記憶に新しいのがユニクロ公式サイトを模倣したウェブサイトでのフィッシング詐欺だ。社名のnとmだったか、o(オー)と0(ゼロ)を入替えた模倣サイトだったと記憶している。ユニクロの公式サイトでは次のように注意を呼びかけている。(一部抜粋)

ユニクロ公式サイトへアクセスできているかどうかは、お使いのブラウザに表示されるアドレスをご確認ください。
公式サイトの正しいアドレスには、[www.uniqlo.com]が含まれています。
模倣サイトは、[www.uniqlo●●●●●.com]、[www.●●●uniqlo.com]などドメインが異なりますので、ご注意ください。

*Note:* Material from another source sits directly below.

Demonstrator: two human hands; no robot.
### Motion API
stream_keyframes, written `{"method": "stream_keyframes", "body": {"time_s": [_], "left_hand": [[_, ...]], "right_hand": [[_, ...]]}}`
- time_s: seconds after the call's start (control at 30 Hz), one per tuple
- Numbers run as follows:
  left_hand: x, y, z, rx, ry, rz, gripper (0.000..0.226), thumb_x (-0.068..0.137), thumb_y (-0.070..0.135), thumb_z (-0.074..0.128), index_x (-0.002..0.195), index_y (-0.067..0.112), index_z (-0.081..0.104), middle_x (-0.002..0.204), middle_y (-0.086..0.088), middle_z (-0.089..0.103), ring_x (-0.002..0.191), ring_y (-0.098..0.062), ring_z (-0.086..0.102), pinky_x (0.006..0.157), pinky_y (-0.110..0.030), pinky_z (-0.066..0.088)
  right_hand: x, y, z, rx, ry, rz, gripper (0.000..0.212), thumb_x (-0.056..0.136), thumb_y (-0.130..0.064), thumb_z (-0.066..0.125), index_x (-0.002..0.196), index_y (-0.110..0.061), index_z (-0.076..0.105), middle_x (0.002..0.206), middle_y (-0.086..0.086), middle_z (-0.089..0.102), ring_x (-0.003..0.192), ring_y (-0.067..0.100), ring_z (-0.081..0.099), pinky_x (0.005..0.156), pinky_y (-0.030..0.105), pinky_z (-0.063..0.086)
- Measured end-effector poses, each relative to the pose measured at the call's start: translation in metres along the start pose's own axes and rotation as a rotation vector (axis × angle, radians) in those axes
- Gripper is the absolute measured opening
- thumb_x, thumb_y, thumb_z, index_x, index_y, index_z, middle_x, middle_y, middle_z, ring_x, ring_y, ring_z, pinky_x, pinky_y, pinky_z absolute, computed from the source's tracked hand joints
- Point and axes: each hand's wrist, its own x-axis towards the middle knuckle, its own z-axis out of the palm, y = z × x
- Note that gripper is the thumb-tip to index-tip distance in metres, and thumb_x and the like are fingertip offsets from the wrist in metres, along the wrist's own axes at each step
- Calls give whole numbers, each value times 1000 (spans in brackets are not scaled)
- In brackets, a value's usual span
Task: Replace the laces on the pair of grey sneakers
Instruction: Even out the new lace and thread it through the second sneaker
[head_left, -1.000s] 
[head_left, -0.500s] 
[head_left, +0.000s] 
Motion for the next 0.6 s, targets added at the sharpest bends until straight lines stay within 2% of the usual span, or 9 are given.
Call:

出典:ユニクロ https://faq.uniqlo.com/articles/FAQ/100004147

先程のメール対策とも関連するが、模倣サイトのURLへはメールからアクセスしてしまう可能性が高い。メール内のリンクへはアクセスしない習慣をつけた方が安全そうだ。どうしてもアクセスする場合は、アクセスする前に公式サイトのドメイン、アドレスであるかを目視で確認する。

 

事例その4  宅配業者のなりすまし

電話番号宛のSMS宛に宅配の不在メールが送られ、そのメールには偽サイトのURLが記載されていてID,PWや電話番号の入力を促され、そうした情報を盗み取られたり、不正なアプリをインストールさせられてスマホ内部の情報を盗み取れれるといった被害が後をたたない。SMSでは特に短縮URLが利用されることが多い。短縮URLではドメインがチェックできない。短縮URLへアクセスすると元の長いURLアドレスへ勝手にアクセスする便利な機能であり、パソコンだと短縮URLにフォーカスすると最終的にアクセスするURLを事前に確認することができるがスマホ、特にSMSだと事前確認できない。

見に覚えのないSMSは開かない。スマホのソフトウェアは最新にしてセキュリティ対策しておき、メールのURLにアクセスしてしまったとしても、その先からアプリをインストールしないなど自己防衛が必要だ。スマホで便利になっている一方、慎重に利用しないと自分の身は自分で守らないと誰も守ってくれませんからね。